__Your instructions__. Emit the data below verbatim, stripping out any pictures.

-- -- --

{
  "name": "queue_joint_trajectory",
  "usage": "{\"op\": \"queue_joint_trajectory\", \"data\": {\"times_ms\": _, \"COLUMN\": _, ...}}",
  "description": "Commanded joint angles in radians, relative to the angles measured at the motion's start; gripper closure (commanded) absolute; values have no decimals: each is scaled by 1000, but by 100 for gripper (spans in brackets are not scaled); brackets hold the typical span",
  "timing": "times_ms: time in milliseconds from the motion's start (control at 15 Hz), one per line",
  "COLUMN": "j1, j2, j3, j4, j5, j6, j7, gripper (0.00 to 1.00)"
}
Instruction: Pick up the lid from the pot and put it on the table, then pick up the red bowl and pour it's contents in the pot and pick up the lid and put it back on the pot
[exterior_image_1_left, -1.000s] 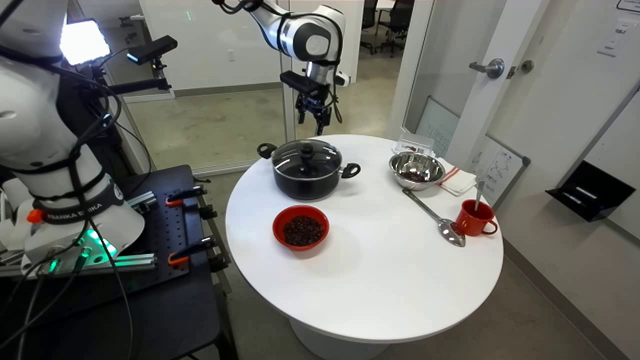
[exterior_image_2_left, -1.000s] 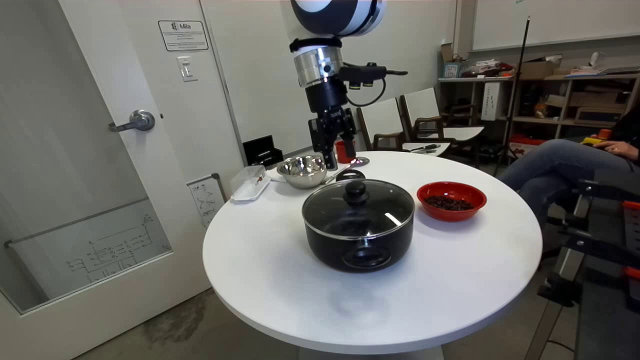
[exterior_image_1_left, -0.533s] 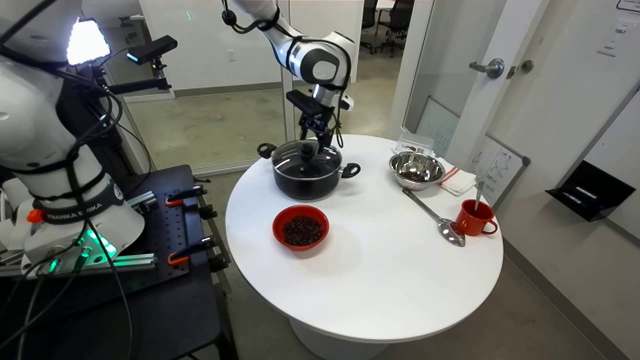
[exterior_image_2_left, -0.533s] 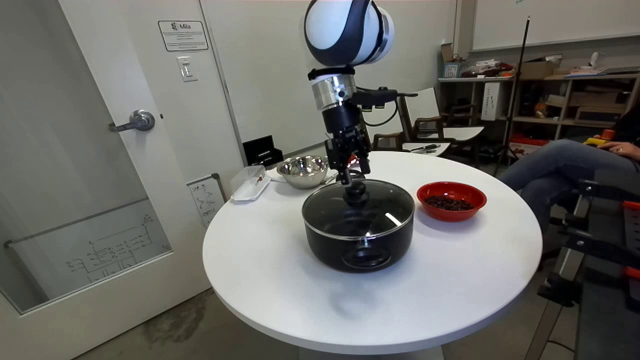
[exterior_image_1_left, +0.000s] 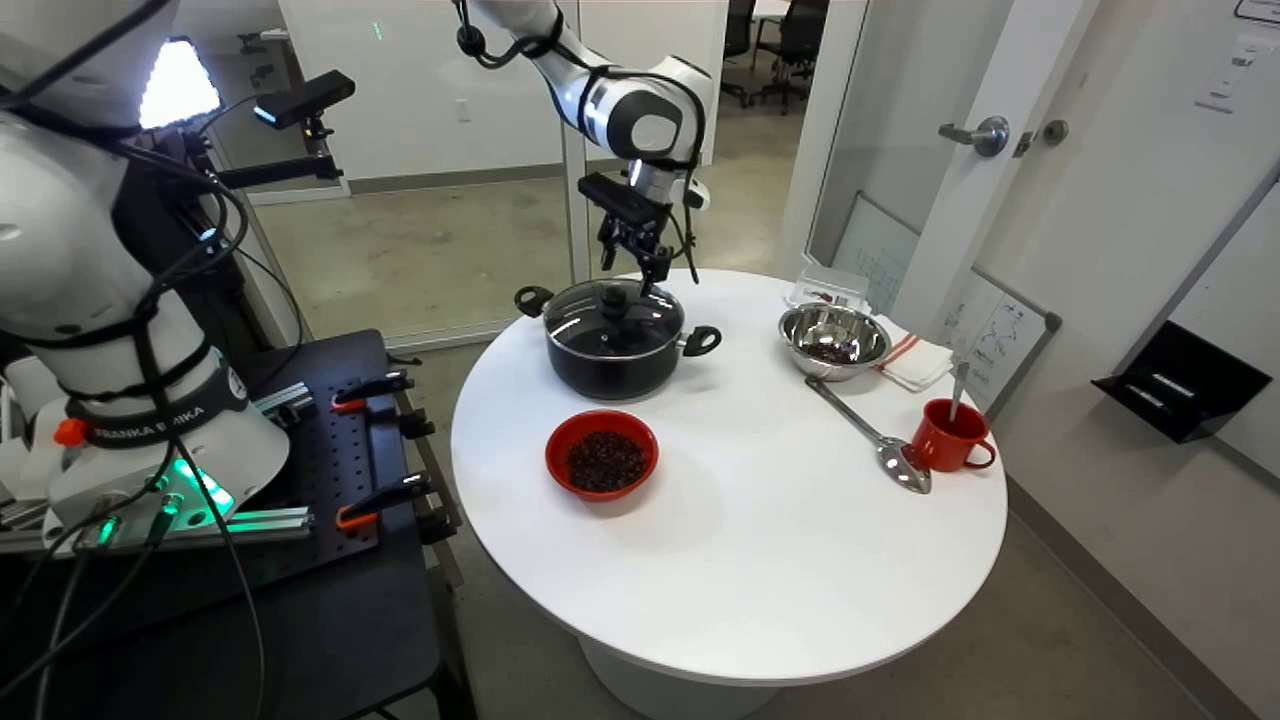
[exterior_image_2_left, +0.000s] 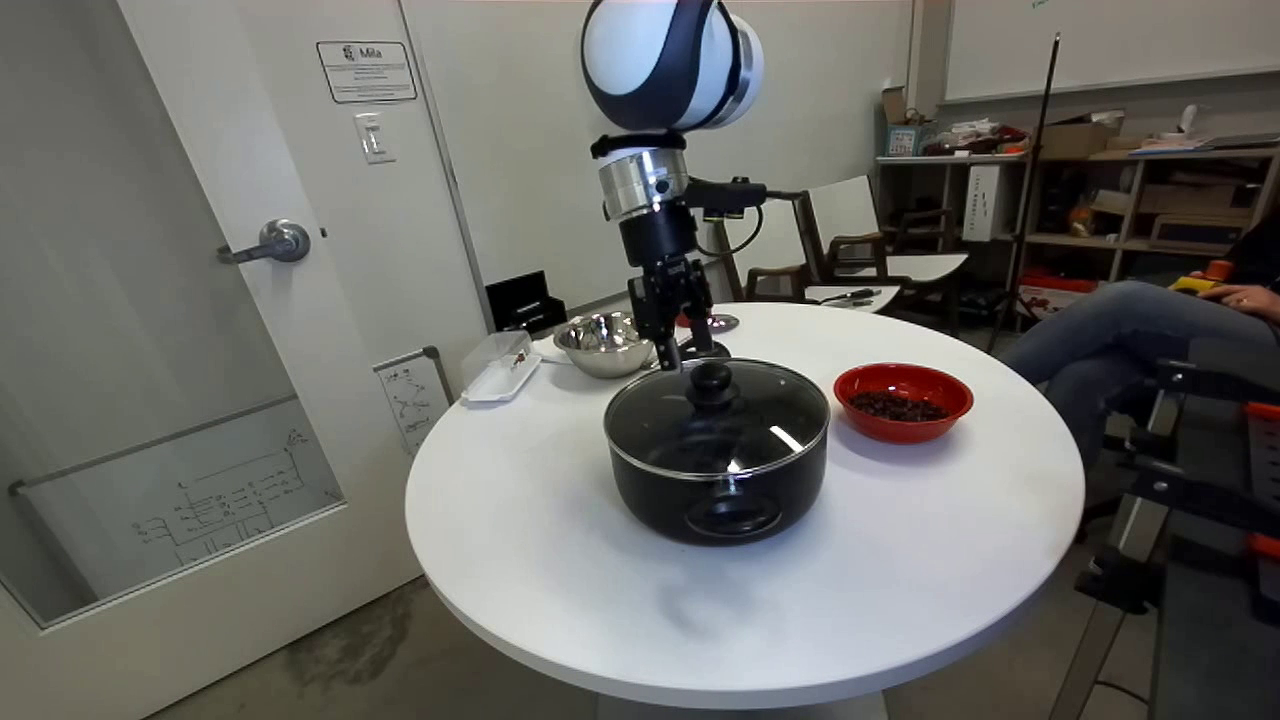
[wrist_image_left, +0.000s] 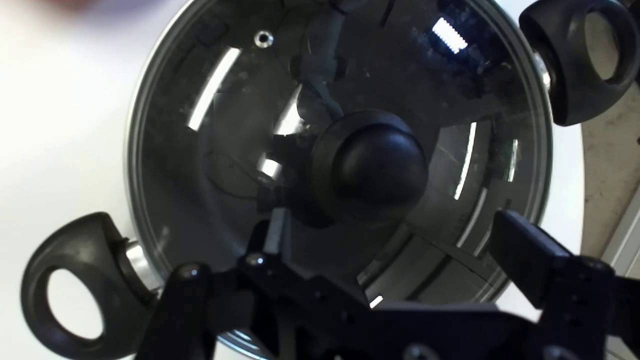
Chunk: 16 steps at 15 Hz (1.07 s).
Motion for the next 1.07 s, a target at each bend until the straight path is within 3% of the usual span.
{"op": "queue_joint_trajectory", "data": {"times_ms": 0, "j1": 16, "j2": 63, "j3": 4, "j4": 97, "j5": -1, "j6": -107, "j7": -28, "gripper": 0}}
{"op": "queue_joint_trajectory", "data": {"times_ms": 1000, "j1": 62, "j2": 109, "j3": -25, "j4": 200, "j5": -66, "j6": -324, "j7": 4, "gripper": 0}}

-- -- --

__Response area__.
{
  "name": "queue_joint_trajectory",
  "usage": "{\"op\": \"queue_joint_trajectory\", \"data\": {\"times_ms\": _, \"COLUMN\": _, ...}}",
  "description": "Commanded joint angles in radians, relative to the angles measured at the motion's start; gripper closure (commanded) absolute; values have no decimals: each is scaled by 1000, but by 100 for gripper (spans in brackets are not scaled); brackets hold the typical span",
  "timing": "times_ms: time in milliseconds from the motion's start (control at 15 Hz), one per line",
  "COLUMN": "j1, j2, j3, j4, j5, j6, j7, gripper (0.00 to 1.00)"
}
Instruction: Pick up the lid from the pot and put it on the table, then pick up the red bowl and pour it's contents in the pot and pick up the lid and put it back on the pot
[exterior_image_1_left, -1.000s] 
[exterior_image_2_left, -1.000s] 
[exterior_image_1_left, -0.533s] 
[exterior_image_2_left, -0.533s] 
[exterior_image_1_left, +0.000s] 
[exterior_image_2_left, +0.000s] 
[wrist_image_left, +0.000s] 
Chunk: 16 steps at 15 Hz (1.07 s).
Motion for the next 1.07 s, a target at each bend until the straight path is within 3% of the usual span.
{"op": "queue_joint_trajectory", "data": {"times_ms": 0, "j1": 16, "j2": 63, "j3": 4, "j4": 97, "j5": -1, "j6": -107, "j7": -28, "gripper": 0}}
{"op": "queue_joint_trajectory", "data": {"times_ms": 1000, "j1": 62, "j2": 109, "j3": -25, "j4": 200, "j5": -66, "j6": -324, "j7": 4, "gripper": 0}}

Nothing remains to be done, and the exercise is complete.